Over recent weeks, Nigerian missions abroad have been asked to step up plans to evacuate citizens who wish to return to the country from abroad. Under the arrangement, anyone returning from aboard on board specially chartered flights which will be used for the exercise, will be placed in quarantine for 14 days and only allowed home after they have been tested and certified as negative.
However, health officials have warned that the proposal is fraught with problems as Nigeria does not have enough isolation centres to accommodate such a large influx of diasporans. Foreign minister Geoffrey Onyeama, has himself accepted that the evacuation plan may now not be realistic as anyone returning will need to be kept in isolation for 14 days.

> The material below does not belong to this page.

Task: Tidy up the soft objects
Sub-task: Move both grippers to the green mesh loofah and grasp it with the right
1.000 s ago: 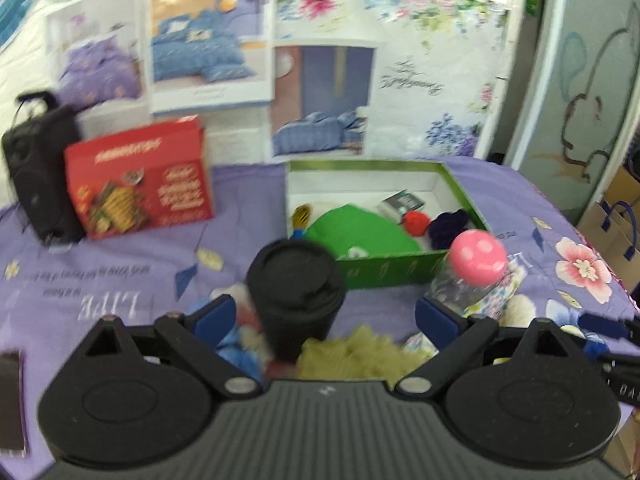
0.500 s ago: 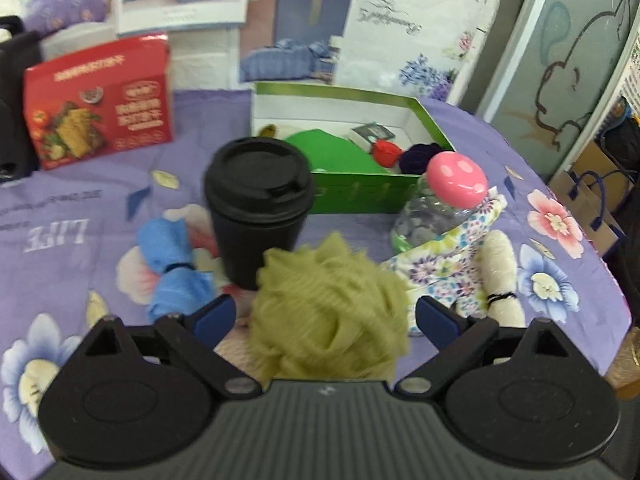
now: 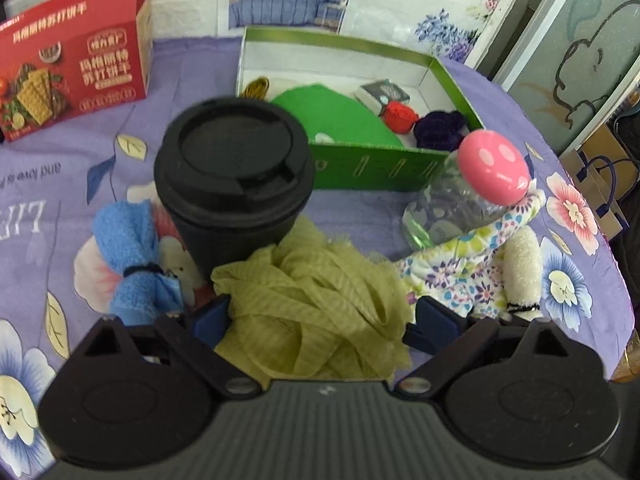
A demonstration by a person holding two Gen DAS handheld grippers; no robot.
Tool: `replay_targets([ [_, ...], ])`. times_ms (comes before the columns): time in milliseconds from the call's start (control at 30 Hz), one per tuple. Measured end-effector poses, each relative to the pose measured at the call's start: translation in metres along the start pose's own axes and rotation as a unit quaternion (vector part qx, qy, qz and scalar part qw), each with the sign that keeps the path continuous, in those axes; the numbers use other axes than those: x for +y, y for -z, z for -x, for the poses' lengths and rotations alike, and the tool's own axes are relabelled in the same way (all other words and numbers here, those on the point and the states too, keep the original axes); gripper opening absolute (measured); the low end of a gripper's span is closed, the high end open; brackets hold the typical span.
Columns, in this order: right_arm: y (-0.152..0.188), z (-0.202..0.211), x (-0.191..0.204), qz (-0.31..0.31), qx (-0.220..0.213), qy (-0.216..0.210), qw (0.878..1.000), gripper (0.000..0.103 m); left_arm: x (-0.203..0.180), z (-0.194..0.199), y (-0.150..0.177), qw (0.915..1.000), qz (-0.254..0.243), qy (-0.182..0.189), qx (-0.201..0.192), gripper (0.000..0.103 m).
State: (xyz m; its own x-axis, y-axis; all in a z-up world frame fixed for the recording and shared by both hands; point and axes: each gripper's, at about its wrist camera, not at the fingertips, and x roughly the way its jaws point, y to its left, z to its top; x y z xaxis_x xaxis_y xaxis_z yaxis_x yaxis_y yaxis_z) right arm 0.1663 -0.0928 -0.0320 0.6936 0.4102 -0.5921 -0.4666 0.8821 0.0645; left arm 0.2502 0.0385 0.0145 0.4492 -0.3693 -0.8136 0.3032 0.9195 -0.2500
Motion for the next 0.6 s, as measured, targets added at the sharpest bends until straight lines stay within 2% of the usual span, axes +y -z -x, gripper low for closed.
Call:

Mr Onyeama said: “We have received the numbers from our various embassies around the world and are collating them. Then, we will select two airlines that will be responsible for going to fetch them.
“The numbers are high and the places where we can isolate them are not enough for those numbers, so, we will have to do it in a targeted fashion. Together with the National Emergency Management Agency and the health ministry, we will have to come to an agreement to be bringing them back according to the number of beds and other things that are available.”

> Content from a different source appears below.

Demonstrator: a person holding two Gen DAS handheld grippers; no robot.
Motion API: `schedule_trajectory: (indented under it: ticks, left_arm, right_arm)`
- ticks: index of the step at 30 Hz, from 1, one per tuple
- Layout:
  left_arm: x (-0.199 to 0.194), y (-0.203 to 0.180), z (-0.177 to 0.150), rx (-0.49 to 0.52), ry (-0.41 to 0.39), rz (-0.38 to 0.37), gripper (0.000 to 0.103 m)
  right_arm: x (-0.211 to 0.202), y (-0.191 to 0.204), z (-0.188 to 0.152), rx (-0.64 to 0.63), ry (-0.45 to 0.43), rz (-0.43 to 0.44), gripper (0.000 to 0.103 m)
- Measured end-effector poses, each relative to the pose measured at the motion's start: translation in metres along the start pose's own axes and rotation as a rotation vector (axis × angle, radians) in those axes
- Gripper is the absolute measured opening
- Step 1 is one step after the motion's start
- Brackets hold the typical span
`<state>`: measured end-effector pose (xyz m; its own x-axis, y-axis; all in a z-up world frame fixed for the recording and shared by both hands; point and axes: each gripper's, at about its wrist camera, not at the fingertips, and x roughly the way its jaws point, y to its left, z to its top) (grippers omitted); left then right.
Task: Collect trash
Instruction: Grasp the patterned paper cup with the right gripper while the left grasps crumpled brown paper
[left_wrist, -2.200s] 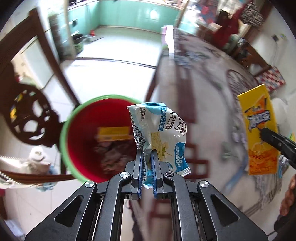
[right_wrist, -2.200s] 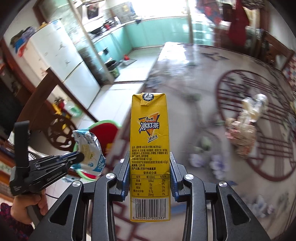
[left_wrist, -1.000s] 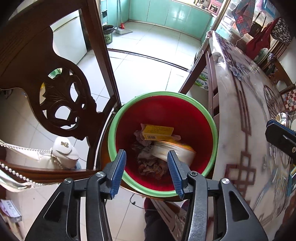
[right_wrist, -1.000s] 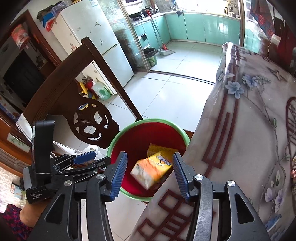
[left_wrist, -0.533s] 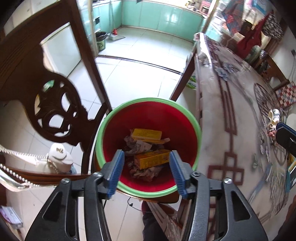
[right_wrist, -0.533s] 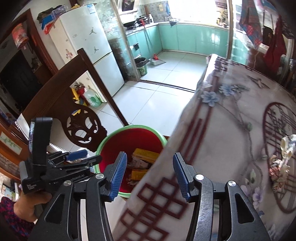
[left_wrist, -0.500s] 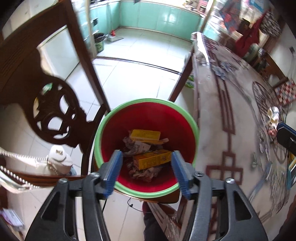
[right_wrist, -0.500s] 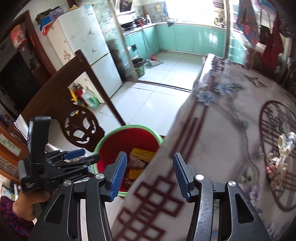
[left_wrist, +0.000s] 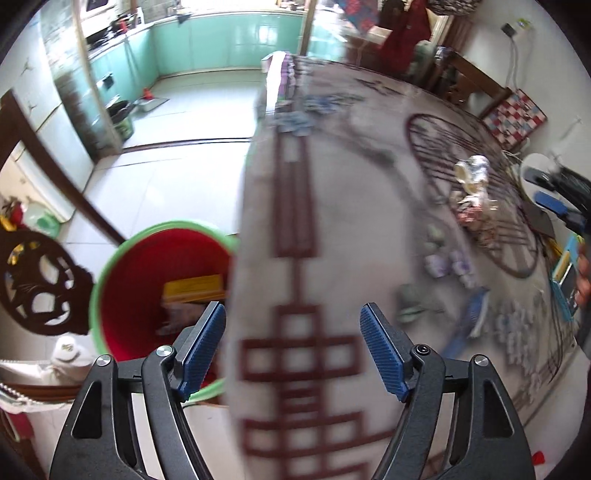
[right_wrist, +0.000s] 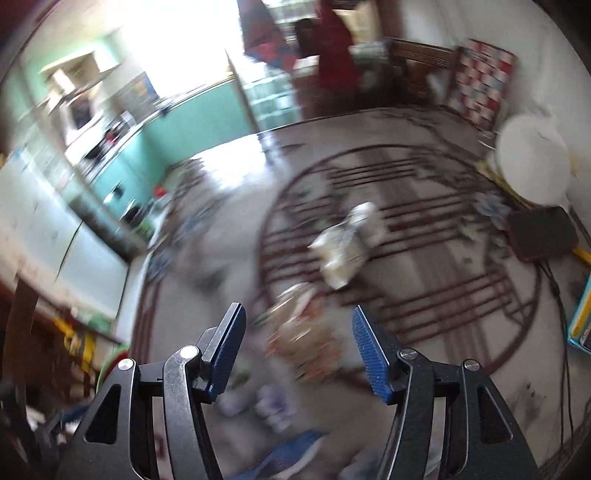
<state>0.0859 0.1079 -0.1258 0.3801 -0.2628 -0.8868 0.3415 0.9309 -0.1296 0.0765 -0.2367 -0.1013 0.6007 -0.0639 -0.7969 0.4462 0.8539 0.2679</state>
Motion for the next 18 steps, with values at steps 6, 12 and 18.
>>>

He also warned Nigerians against stigmatising patients and survivors of coronavirus, which is now becoming commonplace across Nigeria. Mr Onyeama expressed concerns about this leading to a possible exponential increase in infection rates as many of those with the symptoms would prefer to remain in their closets, rather than step forward for evaluation and treatment.
Health minister Dr Osagie Ehanire, added: “The Covid-19 outbreak has provoked social stigma and discrimination against anyone thought to have been in contact with the virus as well as people of certain backgrounds. This negative association means those with the disease, their caregivers, family, friends and communities, are labelled, stereotyped, discriminated against and treated poorly because of a disease.
“Unfortunately, stigma can prompt social isolation of persons or groups and drives people to hide the illness, prevents them from seeking health care immediately, and discourages them from adopting healthy behaviours. This could cause a situation where the virus is more likely to spread and increase the difficulty of controlling the Covid-19 outbreak.
“We must not stigmatise persons who have recovered from Covid-19. Our national testing capacity has been increased to 3,000 per day in 13 molecular laboratories nationwide activated by the Nigeria Centre for Disease Control.”